TRY IT
Supply the number of lines in the listing below in which the word "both" occurs, and nothing else.

RECORDS TO PROCESS below:

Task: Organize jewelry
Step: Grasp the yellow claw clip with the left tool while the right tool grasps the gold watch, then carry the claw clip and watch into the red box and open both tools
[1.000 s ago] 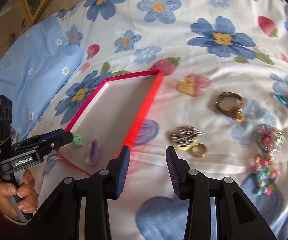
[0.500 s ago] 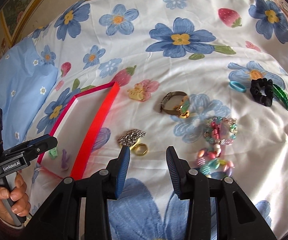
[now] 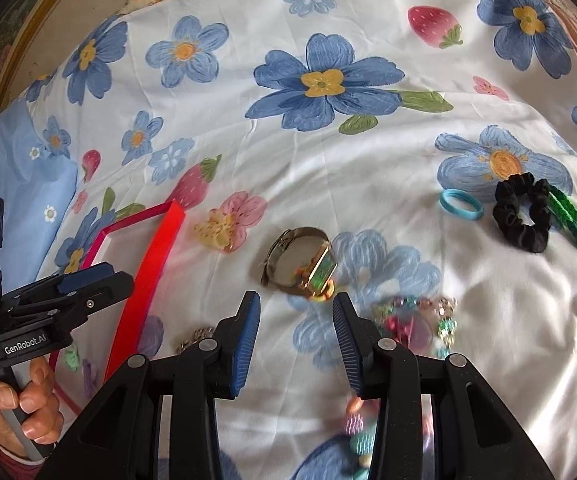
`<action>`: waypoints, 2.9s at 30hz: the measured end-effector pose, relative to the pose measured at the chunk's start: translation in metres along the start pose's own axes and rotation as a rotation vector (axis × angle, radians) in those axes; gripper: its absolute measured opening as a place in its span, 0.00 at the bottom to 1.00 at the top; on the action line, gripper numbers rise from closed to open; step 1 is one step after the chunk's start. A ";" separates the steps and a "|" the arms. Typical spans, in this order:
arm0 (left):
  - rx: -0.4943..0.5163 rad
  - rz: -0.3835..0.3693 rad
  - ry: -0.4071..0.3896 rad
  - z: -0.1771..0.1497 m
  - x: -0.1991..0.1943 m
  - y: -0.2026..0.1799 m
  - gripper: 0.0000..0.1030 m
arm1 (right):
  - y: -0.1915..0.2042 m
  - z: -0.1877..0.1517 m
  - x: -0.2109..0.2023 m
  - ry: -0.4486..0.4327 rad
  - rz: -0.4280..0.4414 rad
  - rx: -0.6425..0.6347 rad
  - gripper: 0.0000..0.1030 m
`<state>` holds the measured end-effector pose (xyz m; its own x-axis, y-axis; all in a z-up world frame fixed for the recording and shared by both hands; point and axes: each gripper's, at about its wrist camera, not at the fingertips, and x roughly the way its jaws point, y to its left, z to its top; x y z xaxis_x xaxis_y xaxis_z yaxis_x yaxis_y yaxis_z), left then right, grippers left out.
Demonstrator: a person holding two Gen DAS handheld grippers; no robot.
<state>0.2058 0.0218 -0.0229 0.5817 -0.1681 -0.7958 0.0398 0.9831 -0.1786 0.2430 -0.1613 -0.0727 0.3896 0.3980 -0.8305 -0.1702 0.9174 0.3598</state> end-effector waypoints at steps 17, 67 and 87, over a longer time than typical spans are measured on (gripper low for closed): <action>0.062 0.033 0.156 0.050 0.114 -0.011 0.38 | -0.021 0.020 0.050 0.067 -0.036 0.017 0.11; -0.207 0.086 -0.053 -0.055 -0.101 0.121 0.37 | 0.173 0.010 0.038 0.048 0.177 -0.294 0.07; -0.272 0.125 0.038 -0.046 -0.035 0.165 0.37 | 0.206 0.013 0.108 0.149 0.121 -0.415 0.07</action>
<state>0.1544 0.1869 -0.0518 0.5371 -0.0545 -0.8417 -0.2528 0.9416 -0.2223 0.2623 0.0706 -0.0829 0.2155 0.4700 -0.8559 -0.5663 0.7742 0.2826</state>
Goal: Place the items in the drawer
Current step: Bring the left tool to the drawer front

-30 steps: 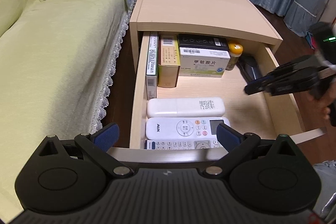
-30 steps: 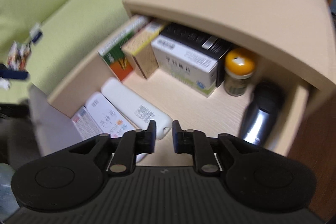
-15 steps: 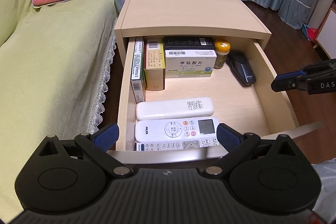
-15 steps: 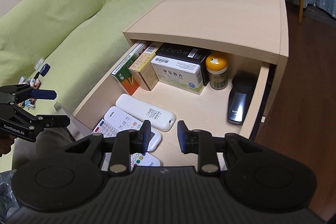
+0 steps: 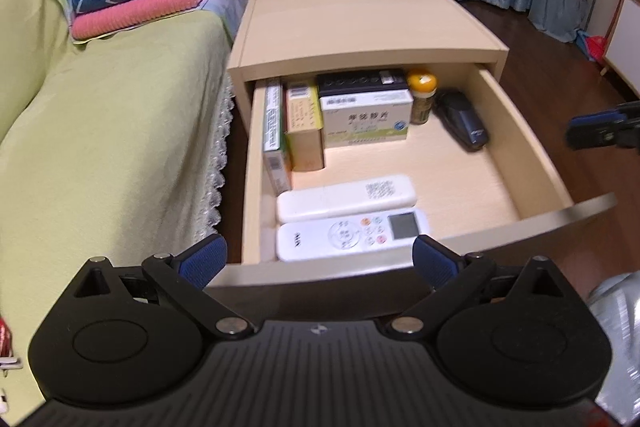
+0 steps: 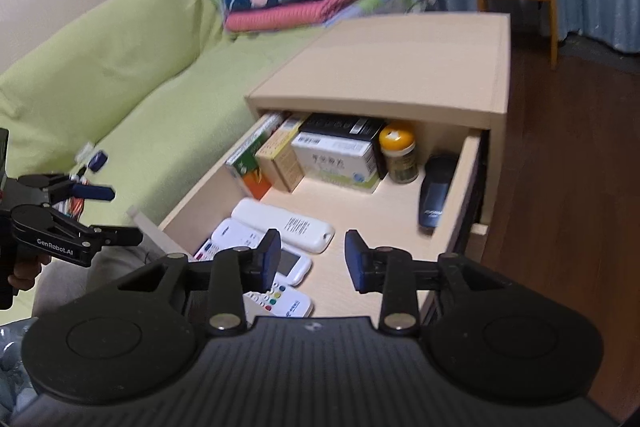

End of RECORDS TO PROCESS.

RESPONSE AREA
2